+++ Stored data

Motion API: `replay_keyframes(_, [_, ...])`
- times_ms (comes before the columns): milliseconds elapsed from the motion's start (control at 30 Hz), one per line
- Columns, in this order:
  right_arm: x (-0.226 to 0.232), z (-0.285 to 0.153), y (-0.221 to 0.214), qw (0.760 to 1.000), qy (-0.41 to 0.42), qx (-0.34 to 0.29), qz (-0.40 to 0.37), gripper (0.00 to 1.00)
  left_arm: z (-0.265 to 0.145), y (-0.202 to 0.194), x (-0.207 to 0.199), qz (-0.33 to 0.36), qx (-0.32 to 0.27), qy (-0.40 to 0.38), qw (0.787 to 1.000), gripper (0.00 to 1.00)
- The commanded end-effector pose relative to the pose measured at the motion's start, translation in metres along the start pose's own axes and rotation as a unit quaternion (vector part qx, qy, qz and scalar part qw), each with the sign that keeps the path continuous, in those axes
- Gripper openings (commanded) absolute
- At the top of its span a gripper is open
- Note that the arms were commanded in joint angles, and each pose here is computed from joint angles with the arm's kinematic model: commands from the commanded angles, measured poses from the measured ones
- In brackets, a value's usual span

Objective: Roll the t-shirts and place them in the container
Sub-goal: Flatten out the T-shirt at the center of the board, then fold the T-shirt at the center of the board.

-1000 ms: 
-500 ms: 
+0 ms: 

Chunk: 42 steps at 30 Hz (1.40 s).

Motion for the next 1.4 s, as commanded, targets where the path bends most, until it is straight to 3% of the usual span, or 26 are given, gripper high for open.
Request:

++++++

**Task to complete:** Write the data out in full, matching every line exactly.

**Task response:**
Motion API: `replay_keyframes(_, [_, ...])`
- times_ms (comes before the columns): milliseconds elapsed from the motion's start (control at 30 Hz), one per line
- Columns, in this order:
  right_arm: x (-0.226 to 0.232), z (-0.285 to 0.153), y (-0.221 to 0.214), qw (0.760 to 1.000), qy (-0.41 to 0.42), qx (-0.34 to 0.29), qz (-0.40 to 0.37), gripper (0.00 to 1.00)
  left_arm: z (-0.265 to 0.145), y (-0.202 to 0.194), x (-0.207 to 0.199), qz (-0.33 to 0.36), qx (-0.32 to 0.27), qy (-0.40 to 0.38), qw (0.787 to 1.000), gripper (0.00 to 1.00)
- The commanded end-effector pose relative to the pose measured at the motion's start, translation in metres along the start pose's own axes and rotation as a unit quaternion (vector part qx, qy, qz and scalar part qw), each with the sign that keeps the path continuous, in those axes
- Gripper openings (commanded) absolute
- At the top of its span a gripper is open
- Note that the arms were commanded in joint angles, and each pose here is computed from joint angles with the arm's kinematic model: commands from the commanded angles, measured poses from the measured ones
- In brackets, a value's usual span

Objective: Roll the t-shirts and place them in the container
Sub-goal: Flatten out the T-shirt at the center of the board, then fold the T-shirt at the center of the board.

-1000 ms: 
-500 ms: 
+0 ms: 

Chunk: 42 steps at 30 Hz (1.40 s).

Motion for the next 1.4 s, as commanded, targets where the path bends most, until it is straight to 3% of the usual span, or 26 are given, gripper high for open.
Request:

No additional lines are needed for this answer.